Seems to me that the general public is starting to catch on that uber drivers In reality make damn near 2 bucks an hour if you really break it down in the long term. I got my biggest tip the other day in 2 years of doing this - $130 bucks. I was stoked.

Just get those signs up ASAP because it helps tremendously.


----------



## Cableguynoe (Feb 14, 2017)

Why is this a complaint?


----------



## Bpr2 (Feb 21, 2017)

Yeah you get payment in lower ratings. Sure, you get more tips; but I (and others on this board) also got more lower ratings and professionalism complaints. Took down my sign and my ratings went back up. Sure fewer tips, but the ratings and keeping my job are a bit more important than a buck or two here and there.


----------



## prsvshine (Mar 2, 2017)

Bpr2 said:


> Yeah you get payment in lower ratings. Sure, you get more tips; but I (and others on this board) also got more lower ratings and professionalism complaints. Took down my sign and my ratings went back up. Sure fewer tips, but the ratings and keeping my job are a bit more important than a buck or two here and there.

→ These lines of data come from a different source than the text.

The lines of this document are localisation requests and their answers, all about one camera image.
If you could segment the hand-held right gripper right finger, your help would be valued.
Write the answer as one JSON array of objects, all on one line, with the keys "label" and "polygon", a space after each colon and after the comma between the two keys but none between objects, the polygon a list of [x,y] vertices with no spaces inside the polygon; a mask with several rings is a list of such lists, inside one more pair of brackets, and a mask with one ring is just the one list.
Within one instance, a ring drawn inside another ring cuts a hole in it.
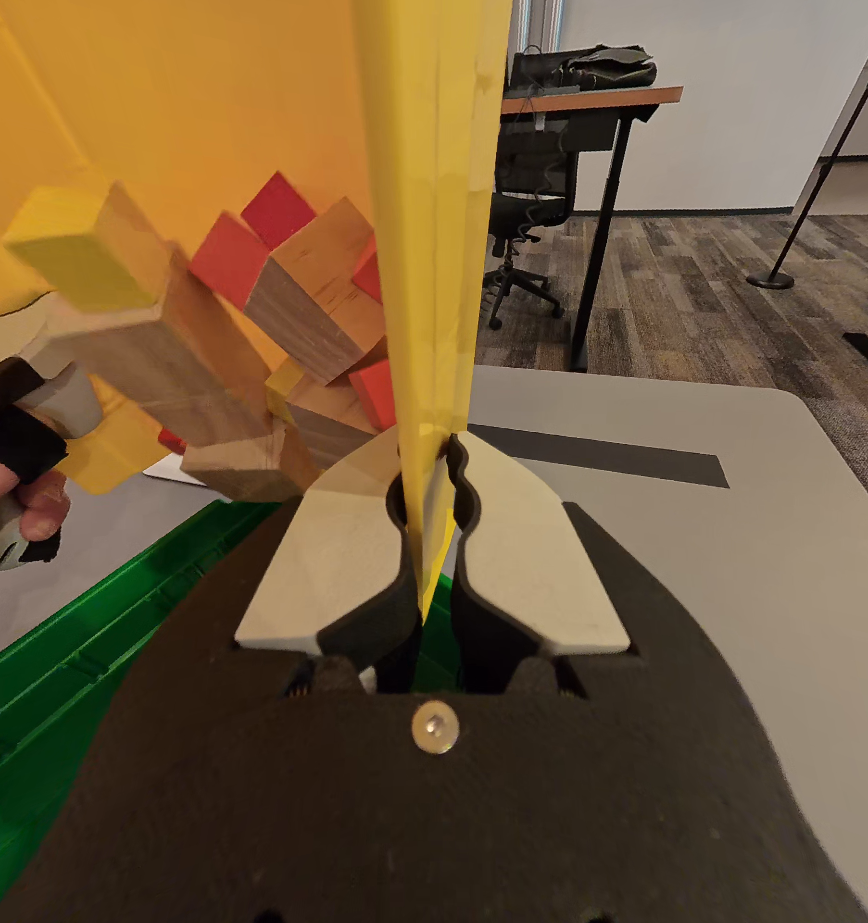
[{"label": "hand-held right gripper right finger", "polygon": [[449,473],[460,529],[451,627],[464,689],[501,694],[532,657],[627,652],[627,631],[557,493],[470,431],[451,436]]}]

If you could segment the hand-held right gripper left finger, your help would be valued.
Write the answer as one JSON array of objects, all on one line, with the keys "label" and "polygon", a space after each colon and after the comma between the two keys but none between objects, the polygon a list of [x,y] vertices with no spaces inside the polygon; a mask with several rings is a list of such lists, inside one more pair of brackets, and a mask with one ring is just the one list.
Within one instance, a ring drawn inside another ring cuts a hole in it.
[{"label": "hand-held right gripper left finger", "polygon": [[235,631],[243,648],[343,656],[380,693],[408,692],[423,621],[390,428],[304,495]]}]

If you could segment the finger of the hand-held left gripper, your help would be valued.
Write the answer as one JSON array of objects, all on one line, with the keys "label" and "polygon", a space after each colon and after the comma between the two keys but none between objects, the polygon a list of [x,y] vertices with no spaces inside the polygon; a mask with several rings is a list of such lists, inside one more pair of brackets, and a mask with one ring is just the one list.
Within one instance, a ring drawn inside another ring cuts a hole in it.
[{"label": "finger of the hand-held left gripper", "polygon": [[0,411],[29,412],[68,440],[99,425],[101,403],[57,329],[80,318],[57,293],[0,317]]}]

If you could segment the green plastic box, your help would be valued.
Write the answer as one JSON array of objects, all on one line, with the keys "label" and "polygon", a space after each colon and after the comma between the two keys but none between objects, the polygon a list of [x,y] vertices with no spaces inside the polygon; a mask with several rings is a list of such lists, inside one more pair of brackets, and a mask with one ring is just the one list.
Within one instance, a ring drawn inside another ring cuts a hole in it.
[{"label": "green plastic box", "polygon": [[[164,536],[151,548],[105,578],[0,654],[0,906],[24,871],[65,801],[75,772],[109,708],[110,700],[144,644],[189,594],[197,581],[232,551],[275,504],[213,503]],[[357,603],[392,606],[391,626],[354,645],[353,657],[385,652],[415,626],[415,577],[396,537],[395,563],[383,564],[381,590],[357,590]],[[151,908],[138,894],[98,893],[104,899],[76,919],[74,897],[64,914],[41,916],[32,902],[21,916],[0,921],[251,921],[253,911],[237,914],[207,894],[193,878],[174,879],[174,889]],[[337,894],[343,906],[305,921],[463,921],[463,915],[425,894],[388,893],[391,906],[359,904],[357,891]]]}]

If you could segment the pile of wooden cubes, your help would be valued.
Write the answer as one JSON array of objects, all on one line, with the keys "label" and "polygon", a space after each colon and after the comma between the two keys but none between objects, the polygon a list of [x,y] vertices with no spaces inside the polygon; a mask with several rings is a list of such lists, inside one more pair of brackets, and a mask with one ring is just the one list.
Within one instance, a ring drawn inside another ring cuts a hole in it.
[{"label": "pile of wooden cubes", "polygon": [[383,307],[352,279],[371,236],[342,199],[276,248],[213,228],[189,260],[117,183],[34,189],[0,244],[49,287],[50,345],[180,439],[186,476],[281,501],[394,424]]}]

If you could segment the yellow plastic box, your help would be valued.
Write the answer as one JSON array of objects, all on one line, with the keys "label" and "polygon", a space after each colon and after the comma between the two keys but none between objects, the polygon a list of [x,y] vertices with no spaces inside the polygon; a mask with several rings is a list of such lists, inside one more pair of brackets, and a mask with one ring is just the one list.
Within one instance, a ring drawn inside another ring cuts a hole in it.
[{"label": "yellow plastic box", "polygon": [[[399,432],[423,615],[450,518],[439,457],[468,419],[510,12],[0,2],[0,237],[38,187],[117,183],[189,260],[213,228],[276,248],[342,199],[370,225],[352,279],[384,311],[372,404]],[[48,293],[0,244],[0,317]],[[63,473],[98,493],[162,458],[164,428],[86,373],[127,406],[125,431],[67,440]]]}]

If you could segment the person's left hand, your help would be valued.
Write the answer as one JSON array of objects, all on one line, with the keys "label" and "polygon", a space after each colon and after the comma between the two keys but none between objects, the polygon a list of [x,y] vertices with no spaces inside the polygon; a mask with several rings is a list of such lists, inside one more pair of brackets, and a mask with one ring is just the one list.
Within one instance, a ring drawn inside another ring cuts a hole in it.
[{"label": "person's left hand", "polygon": [[70,511],[67,479],[55,469],[24,486],[14,472],[0,462],[0,499],[11,493],[24,508],[20,531],[23,539],[31,543],[54,536]]}]

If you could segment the white paper sheet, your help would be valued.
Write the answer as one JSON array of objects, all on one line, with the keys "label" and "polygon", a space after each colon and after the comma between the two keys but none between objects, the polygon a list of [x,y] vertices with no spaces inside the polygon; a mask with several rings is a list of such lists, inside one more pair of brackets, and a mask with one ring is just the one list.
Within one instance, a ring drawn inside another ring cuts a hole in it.
[{"label": "white paper sheet", "polygon": [[142,474],[159,481],[194,486],[211,491],[202,481],[183,471],[181,467],[183,460],[183,456],[169,453],[143,470]]}]

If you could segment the black office chair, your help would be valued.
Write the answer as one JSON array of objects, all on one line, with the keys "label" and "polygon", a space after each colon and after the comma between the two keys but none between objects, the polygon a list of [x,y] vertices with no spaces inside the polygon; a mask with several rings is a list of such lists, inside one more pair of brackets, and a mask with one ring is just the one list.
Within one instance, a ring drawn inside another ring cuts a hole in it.
[{"label": "black office chair", "polygon": [[564,225],[573,213],[578,152],[567,135],[567,124],[561,120],[549,121],[541,130],[535,123],[518,129],[504,125],[499,134],[488,234],[494,239],[491,254],[501,263],[483,278],[490,296],[490,329],[501,328],[499,309],[513,288],[549,303],[551,317],[563,315],[548,276],[522,270],[515,261],[520,245],[541,241],[535,229]]}]

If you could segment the black floor stand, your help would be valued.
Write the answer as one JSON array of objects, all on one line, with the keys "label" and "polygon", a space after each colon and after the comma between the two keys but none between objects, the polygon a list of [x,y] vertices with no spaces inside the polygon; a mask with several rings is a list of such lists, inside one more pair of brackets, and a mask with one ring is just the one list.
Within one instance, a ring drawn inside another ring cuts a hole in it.
[{"label": "black floor stand", "polygon": [[770,271],[751,273],[747,277],[747,283],[767,291],[786,291],[794,287],[795,279],[791,275],[783,272],[782,267],[786,261],[787,255],[797,240],[800,229],[809,217],[812,207],[820,195],[820,191],[822,191],[822,188],[832,173],[832,169],[836,166],[839,159],[841,158],[843,147],[848,141],[856,122],[862,115],[863,109],[865,108],[867,102],[868,77],[864,81],[863,88],[859,97],[857,98],[856,103],[853,106],[853,109],[850,112],[846,123],[844,124],[843,128],[841,128],[841,130],[835,135],[835,144],[833,145],[831,152],[827,156],[820,157],[820,170],[816,181],[809,191],[809,195],[802,205],[802,208],[799,210],[797,214],[797,220],[788,233],[784,247],[781,249],[778,257],[774,261],[773,267],[770,269]]}]

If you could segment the wooden top desk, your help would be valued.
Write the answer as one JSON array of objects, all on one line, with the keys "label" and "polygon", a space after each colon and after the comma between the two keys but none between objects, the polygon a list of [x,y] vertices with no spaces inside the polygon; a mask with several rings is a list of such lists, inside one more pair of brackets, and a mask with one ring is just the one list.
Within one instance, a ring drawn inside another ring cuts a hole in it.
[{"label": "wooden top desk", "polygon": [[518,129],[527,123],[535,123],[536,128],[541,130],[547,122],[561,120],[567,124],[567,139],[578,156],[590,151],[612,153],[571,335],[568,366],[571,372],[585,373],[588,368],[587,332],[633,122],[648,122],[661,104],[679,102],[682,93],[682,86],[649,86],[564,95],[504,97],[502,100],[499,134],[504,125]]}]

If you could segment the black electronic device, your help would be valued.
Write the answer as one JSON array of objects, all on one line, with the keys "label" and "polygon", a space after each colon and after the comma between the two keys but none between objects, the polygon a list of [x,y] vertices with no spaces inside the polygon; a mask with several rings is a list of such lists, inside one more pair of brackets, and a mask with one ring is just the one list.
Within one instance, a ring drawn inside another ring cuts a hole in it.
[{"label": "black electronic device", "polygon": [[563,52],[517,52],[509,71],[506,98],[538,95],[564,95],[580,91],[577,78],[570,75],[571,60],[584,56],[587,50]]}]

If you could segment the dark bag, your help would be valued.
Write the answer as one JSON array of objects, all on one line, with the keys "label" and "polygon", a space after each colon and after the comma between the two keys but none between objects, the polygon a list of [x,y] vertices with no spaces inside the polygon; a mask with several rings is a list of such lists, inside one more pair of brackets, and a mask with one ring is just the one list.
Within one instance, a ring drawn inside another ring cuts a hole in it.
[{"label": "dark bag", "polygon": [[559,86],[579,91],[652,86],[657,65],[639,45],[594,47],[568,52],[558,68]]}]

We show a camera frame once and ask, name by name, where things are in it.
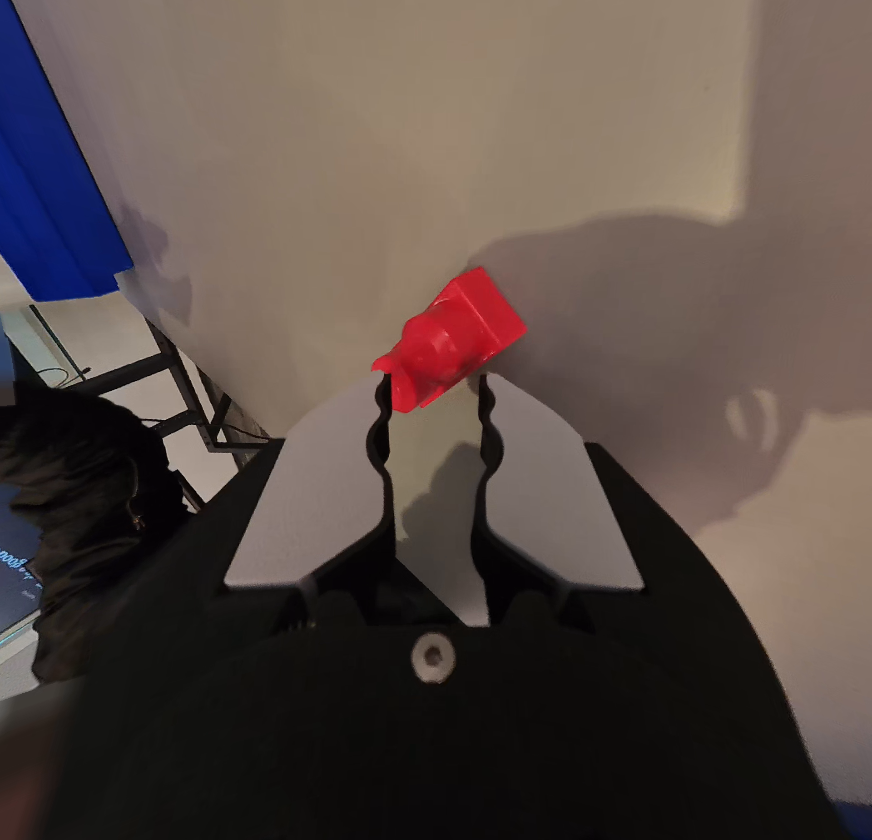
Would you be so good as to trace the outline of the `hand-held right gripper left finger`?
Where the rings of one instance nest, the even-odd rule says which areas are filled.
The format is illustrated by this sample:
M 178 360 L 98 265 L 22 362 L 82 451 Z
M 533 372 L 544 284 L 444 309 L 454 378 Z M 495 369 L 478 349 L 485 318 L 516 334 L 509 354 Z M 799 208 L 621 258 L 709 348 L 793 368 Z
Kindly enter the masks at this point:
M 368 595 L 396 558 L 391 381 L 370 374 L 288 432 L 224 583 Z

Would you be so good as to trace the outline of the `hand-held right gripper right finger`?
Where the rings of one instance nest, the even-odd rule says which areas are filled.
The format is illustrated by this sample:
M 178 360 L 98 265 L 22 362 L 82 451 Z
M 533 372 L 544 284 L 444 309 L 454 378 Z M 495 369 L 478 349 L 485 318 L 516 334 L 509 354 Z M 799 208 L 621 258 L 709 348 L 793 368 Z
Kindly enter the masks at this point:
M 638 594 L 644 579 L 582 437 L 495 373 L 479 386 L 474 564 L 487 587 Z

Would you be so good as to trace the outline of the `red mega block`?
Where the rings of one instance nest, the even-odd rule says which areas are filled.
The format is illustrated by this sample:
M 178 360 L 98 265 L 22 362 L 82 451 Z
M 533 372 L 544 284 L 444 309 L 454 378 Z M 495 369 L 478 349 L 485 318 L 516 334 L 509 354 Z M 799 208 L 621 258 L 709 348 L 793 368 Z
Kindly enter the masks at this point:
M 404 325 L 400 339 L 372 369 L 391 378 L 391 407 L 424 408 L 528 332 L 485 268 L 452 279 Z

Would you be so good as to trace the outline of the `blue storage bin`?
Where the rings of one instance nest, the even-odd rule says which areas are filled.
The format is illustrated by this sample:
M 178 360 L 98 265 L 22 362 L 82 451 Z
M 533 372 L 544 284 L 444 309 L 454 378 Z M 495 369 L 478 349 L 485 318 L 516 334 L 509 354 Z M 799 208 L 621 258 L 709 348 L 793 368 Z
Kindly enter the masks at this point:
M 1 253 L 36 302 L 115 293 L 134 266 L 12 0 L 1 0 Z

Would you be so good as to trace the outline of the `black metal table frame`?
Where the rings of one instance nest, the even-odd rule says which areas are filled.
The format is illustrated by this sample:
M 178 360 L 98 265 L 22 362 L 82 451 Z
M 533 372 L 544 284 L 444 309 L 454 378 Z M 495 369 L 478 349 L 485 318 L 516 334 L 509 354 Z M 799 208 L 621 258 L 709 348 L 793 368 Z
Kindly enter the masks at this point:
M 154 352 L 96 373 L 92 367 L 77 362 L 36 304 L 29 303 L 16 309 L 16 313 L 44 347 L 51 364 L 36 366 L 33 357 L 25 354 L 24 343 L 11 341 L 10 346 L 44 385 L 72 390 L 89 398 L 108 399 L 111 393 L 128 390 L 156 377 L 166 377 L 179 399 L 179 407 L 166 417 L 139 418 L 162 441 L 192 429 L 207 453 L 230 459 L 239 472 L 262 447 L 272 442 L 263 429 L 239 425 L 235 420 L 238 407 L 234 399 L 219 391 L 211 378 L 197 368 L 195 372 L 203 388 L 199 391 L 179 348 L 149 320 L 145 325 L 154 343 Z

Could care less about lower rating and more about tips. 
I bought signs off of Amazon and they have generated more tips at least 300%


----------



## driverx.nj (May 15, 2017)

prsvshine said:


> Could care less about lower rating and more about tips.
> I bought signs off of Amazon and they have generated more tips at least 300%


I have to agree, I made up a sign and the tips have gone way up. Tips signs are not tacky and anyone who thinks they are has no brains anyway.


----------



## AintWorthIt (Sep 30, 2014)

Bpr2 said:


> Yeah you get payment in lower ratings. Sure, you get more tips; but I (and others on this board) also got more lower ratings and professionalism complaints. Took down my sign and my ratings went back up. Sure fewer tips, but the ratings and keeping my job are a bit more important than a buck or two here and there.


Keep worrying about those stars , good lord.


----------



## Chauffeur_James (Dec 12, 2014)

Bpr2 said:


> Yeah you get payment in lower ratings. Sure, you get more tips; but I (and others on this board) also got more lower ratings and professionalism complaints. Took down my sign and my ratings went back up. Sure fewer tips, but the ratings and keeping my job are a bit more important than a buck or two here and there.


My ratings have actually gone up since adding my tipping tablet! Maybe it's just you


----------



## Uberfunitis (Oct 21, 2016)

Chauffeur_James said:


> My ratings have actually gone up since adding my tipping tablet! Maybe it's just you
> 
> View attachment 129437


You just have not run into someone like me that one stars for tipping signs.


----------



## Tr4vis Ka1anick (Oct 2, 2016)

Train a Capuchin monkey to pick their pockets instead.


----------



## steveK2016 (Jul 31, 2016)

My ratings have no baring on my tablet tipping sign.

When it rarely surges, I get 5 stars all day.

When it surges all across down, all weekend long, I'm bound to get 2-3 low ratings in the same time frame.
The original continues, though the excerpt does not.